O objetivo geral de tomar a URSS como forma de tirar o Reino Unido da guerra, ao liquidar seu último aliado no continente, foi idéia de Hitler e acabou falhando pela simples razão de que à Alemanha faltaram os recursos necessários para realizar a "blitzkriege" [guerra-relâmpago] contra a vasta URSS.

Folha - Goering diz também que não era anti-semita quando se tornou nazista e que estava mais interessado no que o partido de Hitler estava oferecendo em termos políticos. A despeito do fato de que Goering provavelmente estava mentindo, qual foi a importância do anti-semitismo na ascensão de Hitler? A Alemanha era um país essencialmente anti-semita, como diz Daniel Jonah Goldhagen, historiador de Harvard, em "Os Carrascos Voluntários de Hitler"?
Gellately -
O anti-semitismo era o alfa e o ômega do nacional-socialismo. Ponto. Historiadores que desconsideram isso não estão fazendo sua pesquisa como deviam. Por outro lado, nem todos os alemães compartilhavam do anti-semitismo de Hitler, razão pela qual Goldhagen está errado. Isso explica também por que os nazistas agiram gradativamente contra os judeus quando chegaram ao poder.

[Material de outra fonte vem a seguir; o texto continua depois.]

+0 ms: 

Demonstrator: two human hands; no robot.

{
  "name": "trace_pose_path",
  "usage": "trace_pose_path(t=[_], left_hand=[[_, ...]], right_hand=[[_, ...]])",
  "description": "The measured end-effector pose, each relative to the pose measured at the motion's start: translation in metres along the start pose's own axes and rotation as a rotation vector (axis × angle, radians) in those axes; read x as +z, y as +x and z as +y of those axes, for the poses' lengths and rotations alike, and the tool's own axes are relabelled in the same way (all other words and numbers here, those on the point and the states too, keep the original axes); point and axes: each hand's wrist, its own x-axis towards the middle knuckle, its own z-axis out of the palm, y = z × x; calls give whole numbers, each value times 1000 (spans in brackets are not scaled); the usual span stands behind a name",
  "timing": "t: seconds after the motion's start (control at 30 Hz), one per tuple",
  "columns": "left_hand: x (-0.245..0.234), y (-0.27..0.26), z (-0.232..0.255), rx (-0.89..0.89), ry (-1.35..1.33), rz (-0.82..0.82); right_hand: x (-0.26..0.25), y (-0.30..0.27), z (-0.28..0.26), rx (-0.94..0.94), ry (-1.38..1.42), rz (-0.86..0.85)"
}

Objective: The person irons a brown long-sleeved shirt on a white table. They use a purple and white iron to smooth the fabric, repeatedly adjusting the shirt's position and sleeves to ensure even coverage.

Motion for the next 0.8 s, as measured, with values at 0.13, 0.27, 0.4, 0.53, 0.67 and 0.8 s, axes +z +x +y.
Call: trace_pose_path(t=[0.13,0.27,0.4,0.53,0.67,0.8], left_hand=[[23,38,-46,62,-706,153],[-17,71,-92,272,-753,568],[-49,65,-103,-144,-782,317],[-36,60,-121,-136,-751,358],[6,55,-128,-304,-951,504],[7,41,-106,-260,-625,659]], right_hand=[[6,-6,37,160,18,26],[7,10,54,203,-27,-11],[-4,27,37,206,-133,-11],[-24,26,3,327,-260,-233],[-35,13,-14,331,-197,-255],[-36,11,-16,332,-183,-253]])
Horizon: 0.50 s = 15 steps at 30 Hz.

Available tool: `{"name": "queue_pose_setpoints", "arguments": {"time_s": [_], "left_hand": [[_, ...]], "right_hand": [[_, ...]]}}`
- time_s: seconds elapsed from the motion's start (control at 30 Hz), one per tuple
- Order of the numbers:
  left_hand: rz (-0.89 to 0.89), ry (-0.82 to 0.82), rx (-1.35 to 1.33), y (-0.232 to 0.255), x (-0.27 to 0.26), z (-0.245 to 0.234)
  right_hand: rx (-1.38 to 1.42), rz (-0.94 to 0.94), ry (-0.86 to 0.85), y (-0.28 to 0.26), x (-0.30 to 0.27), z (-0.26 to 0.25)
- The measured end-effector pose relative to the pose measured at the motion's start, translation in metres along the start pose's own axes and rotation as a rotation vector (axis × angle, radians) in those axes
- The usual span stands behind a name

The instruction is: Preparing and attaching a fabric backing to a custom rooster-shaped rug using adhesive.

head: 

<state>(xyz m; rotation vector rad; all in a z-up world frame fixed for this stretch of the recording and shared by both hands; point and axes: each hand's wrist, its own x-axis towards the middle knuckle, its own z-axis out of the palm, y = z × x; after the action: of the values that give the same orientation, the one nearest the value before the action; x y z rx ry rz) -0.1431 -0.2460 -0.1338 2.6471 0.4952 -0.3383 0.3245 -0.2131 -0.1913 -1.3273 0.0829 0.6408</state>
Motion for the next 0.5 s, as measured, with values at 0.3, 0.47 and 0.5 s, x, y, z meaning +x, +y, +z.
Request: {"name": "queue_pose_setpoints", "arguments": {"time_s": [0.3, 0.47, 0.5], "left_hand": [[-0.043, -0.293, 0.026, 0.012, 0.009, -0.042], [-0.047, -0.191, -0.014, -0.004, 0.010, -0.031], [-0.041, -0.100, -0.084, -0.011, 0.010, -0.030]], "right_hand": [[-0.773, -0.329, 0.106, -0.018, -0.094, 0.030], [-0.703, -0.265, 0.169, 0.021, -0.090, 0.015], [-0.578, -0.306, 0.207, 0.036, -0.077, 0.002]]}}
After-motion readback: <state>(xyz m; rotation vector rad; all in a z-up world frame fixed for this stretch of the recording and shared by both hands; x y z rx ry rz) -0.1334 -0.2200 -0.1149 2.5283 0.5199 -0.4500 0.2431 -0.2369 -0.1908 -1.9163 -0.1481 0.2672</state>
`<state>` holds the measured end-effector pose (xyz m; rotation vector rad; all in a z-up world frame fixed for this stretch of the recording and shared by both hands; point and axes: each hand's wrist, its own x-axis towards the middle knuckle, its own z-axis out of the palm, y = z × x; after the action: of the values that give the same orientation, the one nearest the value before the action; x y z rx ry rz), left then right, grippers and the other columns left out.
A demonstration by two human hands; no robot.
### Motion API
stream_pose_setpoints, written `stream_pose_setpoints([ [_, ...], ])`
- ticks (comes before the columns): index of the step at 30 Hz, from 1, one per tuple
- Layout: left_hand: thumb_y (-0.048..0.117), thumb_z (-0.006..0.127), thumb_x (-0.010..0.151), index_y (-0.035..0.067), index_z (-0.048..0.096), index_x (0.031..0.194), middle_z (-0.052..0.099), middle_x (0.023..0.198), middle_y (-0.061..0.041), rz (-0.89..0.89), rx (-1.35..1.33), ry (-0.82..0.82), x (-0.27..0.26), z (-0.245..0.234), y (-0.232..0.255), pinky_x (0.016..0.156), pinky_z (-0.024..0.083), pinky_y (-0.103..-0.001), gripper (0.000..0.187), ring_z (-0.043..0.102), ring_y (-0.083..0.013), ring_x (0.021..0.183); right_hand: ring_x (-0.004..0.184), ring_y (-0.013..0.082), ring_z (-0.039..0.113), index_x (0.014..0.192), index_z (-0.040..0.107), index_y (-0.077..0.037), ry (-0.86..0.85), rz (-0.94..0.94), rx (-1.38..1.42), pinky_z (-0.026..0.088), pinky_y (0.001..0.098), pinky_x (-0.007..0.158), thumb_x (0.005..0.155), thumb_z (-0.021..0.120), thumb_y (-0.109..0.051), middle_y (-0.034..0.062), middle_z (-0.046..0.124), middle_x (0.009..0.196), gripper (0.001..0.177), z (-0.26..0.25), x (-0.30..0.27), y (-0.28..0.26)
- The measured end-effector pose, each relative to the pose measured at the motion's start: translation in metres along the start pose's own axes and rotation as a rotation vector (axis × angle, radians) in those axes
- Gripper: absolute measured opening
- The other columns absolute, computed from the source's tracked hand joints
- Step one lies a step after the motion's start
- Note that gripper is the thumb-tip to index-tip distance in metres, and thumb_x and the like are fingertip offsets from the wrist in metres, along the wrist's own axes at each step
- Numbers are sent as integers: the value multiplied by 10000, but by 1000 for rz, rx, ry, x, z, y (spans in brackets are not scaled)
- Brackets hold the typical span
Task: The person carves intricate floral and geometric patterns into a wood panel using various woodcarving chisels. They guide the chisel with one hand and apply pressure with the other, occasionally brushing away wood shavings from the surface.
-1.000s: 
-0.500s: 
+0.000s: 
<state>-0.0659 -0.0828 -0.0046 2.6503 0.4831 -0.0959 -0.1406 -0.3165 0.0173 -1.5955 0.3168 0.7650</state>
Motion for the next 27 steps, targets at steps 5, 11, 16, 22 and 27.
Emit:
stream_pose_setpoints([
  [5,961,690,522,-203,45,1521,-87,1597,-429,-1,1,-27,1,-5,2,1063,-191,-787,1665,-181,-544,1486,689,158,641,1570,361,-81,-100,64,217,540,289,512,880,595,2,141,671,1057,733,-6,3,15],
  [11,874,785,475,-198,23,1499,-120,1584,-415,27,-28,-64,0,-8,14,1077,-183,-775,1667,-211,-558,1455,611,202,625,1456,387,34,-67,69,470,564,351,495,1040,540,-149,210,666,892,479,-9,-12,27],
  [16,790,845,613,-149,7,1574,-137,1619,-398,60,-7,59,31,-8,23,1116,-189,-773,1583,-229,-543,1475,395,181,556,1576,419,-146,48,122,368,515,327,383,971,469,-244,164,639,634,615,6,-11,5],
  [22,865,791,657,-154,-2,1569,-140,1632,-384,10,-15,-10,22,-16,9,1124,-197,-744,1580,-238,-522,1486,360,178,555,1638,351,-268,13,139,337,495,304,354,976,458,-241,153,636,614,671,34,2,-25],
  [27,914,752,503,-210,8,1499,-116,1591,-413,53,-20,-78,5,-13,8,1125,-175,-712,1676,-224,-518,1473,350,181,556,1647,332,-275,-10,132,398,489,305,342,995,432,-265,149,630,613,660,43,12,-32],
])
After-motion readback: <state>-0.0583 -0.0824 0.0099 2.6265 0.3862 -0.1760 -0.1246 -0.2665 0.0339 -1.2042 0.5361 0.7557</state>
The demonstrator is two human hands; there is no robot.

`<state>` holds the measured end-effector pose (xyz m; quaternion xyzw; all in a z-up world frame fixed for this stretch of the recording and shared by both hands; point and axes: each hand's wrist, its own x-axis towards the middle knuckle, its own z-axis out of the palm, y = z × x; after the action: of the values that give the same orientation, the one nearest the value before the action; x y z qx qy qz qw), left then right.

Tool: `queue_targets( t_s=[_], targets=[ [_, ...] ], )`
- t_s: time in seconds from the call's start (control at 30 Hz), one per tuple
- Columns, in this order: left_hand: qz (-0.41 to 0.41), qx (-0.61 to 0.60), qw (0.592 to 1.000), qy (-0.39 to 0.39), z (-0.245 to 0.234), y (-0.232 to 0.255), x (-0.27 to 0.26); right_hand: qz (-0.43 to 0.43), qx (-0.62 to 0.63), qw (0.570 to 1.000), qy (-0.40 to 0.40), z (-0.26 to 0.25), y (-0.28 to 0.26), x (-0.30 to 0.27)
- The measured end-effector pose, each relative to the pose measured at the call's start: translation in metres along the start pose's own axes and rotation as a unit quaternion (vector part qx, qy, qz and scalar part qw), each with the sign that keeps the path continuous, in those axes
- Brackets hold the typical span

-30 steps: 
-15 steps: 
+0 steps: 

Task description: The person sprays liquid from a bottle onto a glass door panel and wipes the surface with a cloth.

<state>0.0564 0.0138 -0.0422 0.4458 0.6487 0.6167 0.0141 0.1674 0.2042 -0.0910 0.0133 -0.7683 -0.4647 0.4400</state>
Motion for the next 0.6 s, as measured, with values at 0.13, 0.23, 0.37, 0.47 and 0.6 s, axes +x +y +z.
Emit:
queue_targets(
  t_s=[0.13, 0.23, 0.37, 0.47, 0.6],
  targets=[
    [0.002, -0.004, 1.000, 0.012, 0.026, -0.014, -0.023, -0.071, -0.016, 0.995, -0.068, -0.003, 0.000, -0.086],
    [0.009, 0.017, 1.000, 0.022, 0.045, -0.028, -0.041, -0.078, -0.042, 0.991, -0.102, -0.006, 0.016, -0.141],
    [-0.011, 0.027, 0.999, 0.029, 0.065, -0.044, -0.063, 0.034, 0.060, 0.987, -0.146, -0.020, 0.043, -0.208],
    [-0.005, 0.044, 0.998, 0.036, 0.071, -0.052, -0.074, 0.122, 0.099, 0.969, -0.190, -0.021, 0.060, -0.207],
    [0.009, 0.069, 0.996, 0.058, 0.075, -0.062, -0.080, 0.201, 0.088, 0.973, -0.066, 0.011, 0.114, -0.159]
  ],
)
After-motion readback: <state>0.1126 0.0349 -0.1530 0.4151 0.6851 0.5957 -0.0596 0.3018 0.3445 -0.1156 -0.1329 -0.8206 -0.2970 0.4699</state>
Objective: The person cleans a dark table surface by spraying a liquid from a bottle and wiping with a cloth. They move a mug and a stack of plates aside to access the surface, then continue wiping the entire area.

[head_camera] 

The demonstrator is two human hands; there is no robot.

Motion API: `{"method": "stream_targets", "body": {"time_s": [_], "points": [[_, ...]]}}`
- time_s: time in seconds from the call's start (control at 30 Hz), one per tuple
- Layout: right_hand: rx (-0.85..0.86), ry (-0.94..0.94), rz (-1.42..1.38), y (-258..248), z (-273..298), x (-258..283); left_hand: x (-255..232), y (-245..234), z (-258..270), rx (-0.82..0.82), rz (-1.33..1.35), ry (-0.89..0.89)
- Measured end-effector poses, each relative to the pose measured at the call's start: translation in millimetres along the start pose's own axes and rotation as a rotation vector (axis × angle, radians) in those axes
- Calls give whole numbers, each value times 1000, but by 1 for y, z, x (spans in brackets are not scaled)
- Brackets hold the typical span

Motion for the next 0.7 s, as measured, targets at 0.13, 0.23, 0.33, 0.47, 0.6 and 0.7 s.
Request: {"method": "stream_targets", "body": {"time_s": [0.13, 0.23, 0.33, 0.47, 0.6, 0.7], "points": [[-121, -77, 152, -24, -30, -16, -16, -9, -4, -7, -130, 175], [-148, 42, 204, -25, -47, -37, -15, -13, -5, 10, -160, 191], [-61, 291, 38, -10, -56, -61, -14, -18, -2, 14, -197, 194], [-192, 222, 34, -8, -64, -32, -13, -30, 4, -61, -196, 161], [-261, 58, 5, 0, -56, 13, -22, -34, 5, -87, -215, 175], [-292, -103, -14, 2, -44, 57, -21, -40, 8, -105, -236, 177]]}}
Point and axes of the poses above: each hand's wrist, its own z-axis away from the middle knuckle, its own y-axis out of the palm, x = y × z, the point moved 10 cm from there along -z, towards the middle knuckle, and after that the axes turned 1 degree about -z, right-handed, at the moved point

Folha - Muitas autoridades nazistas dizem no livro que um ministro não sabia o que os outros estavam fazendo. O sr. acredita nisso? É realmente possível que um Estado gigantesco como o Terceiro Reich pudesse ser governado dessa maneira? Não soa como uma má desculpa, como a famosa "estávamos apenas obedecendo a ordens"?
Gellately -
Em qualquer sistema político, a mão direita geralmente não sabe o que a esquerda está fazendo. Neste caso específico, os acusados sabiam muito mais do que declararam saber. Isso serve especialmente para Albert Speer [arquiteto e depois ministro de armamentos de Hitler], o homem que admitiu, seletivamente, ser "culpado", mas conveniente e desonestamente afirmou que não sabia sobre o que estava acontecendo com os judeus.
Hitler criou o que eu chamo, em meu livro "Backing Hitler: Consent and Coercion in Nazi Germany" [apoiando Hitler: consentimento e coerção na Alemanha nazista], de uma ditadura consensual. Ele deu enorme liberdade para que seus homens agissem. Hitler queria assessores que fossem tão radicais quanto ele, mas também queria que eles tomassem 95 em cada 100 decisões. Assim, o sistema nazista era ineficiente, mas era também dinâmico e muito difícil de ser derrotado.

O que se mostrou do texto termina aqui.